When an employer becomes aware of possible computer misconduct, an investigation should be conducted. Until the matter is settled, the person suspected of improper computer use should be denied access to the company’s computers. Where appropriate, the computer itself should be taken out of service and kept secure until it is determined whether it may be used as evidence. The systems administrator should be contacted as soon as possible to ensure that the information at issue is “preserved”, and to keep track of persons who may have used the computer involved in the suspected misconduct for the purpose of making a written statement.

At an early point in the investigation, the employer should determine whether the alleged conduct does indeed amount to a violation of company rules. This determination should be made with reference to the organization’s policy on computer and Internet use. If it is determined that misconduct has occurred and relates solely to internal company matters, the appropriate level of discipline should be imposed, again having regard to the policy.
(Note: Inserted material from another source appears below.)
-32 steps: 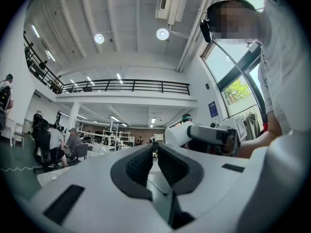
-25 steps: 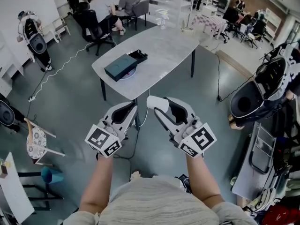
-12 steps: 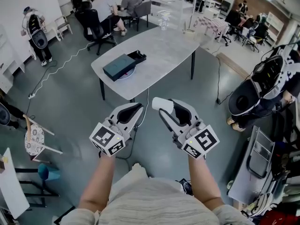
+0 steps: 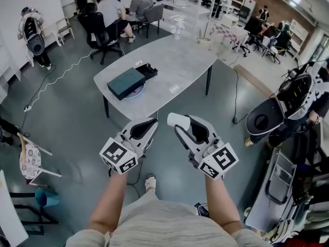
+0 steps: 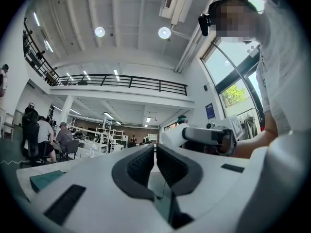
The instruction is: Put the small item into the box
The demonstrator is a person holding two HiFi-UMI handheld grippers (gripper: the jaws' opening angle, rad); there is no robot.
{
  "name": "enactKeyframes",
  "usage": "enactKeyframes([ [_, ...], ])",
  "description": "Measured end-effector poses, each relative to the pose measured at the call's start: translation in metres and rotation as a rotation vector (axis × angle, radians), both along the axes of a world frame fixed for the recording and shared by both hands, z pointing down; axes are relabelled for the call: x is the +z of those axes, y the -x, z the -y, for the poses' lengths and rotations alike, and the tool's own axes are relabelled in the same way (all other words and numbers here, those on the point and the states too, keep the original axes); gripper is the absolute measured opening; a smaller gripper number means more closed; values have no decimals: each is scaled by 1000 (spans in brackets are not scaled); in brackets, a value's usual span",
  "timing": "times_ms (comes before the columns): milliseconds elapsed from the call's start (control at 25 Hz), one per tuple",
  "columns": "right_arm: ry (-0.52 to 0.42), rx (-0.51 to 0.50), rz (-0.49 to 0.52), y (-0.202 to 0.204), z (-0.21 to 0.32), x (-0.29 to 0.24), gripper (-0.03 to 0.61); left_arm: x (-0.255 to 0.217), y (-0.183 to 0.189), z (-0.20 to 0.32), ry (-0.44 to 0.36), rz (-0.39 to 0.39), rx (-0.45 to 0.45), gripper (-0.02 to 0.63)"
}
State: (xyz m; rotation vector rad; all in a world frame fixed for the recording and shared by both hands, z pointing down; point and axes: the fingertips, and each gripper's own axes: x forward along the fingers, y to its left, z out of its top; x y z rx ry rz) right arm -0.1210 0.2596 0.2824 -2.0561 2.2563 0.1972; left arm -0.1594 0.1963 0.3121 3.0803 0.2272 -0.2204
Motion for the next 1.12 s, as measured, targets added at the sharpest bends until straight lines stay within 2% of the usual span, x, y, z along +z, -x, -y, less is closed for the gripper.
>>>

However, the offending conduct may extend beyond concerns of the employer alone. If the employer believes that some form of criminal offence, such as the distribution or possession of child pornography, has been committed, it is advisable to contact the proper authorities as soon as possible in the investigation in order to determine whether illegal activity has occurred.

Crimes on the Internet draw considerable attention in the media. If an employee is suspected of this kind of criminal activity, it may be advisable for the employer to retain the services of a media consultant to contain the negative fallout that may attend the revelation of computer crime by employees.

In Our View

In addition to establishing a policy on computer and Internet use, managers should consider updating their policies on workplace harassment (discussed in the April 1998 issue of FOCUS – see “Workplace Harassment: A legal minefield for employers” on our Publications page) to account for the increasing popularity of the Web. The practice of viewing sexually explicit sites at the workplace can easily be perceived as leading to the creation of a poisoned work environment. Consequently, this type of conduct should be added to the list of activities that will be seen as constituting harassment.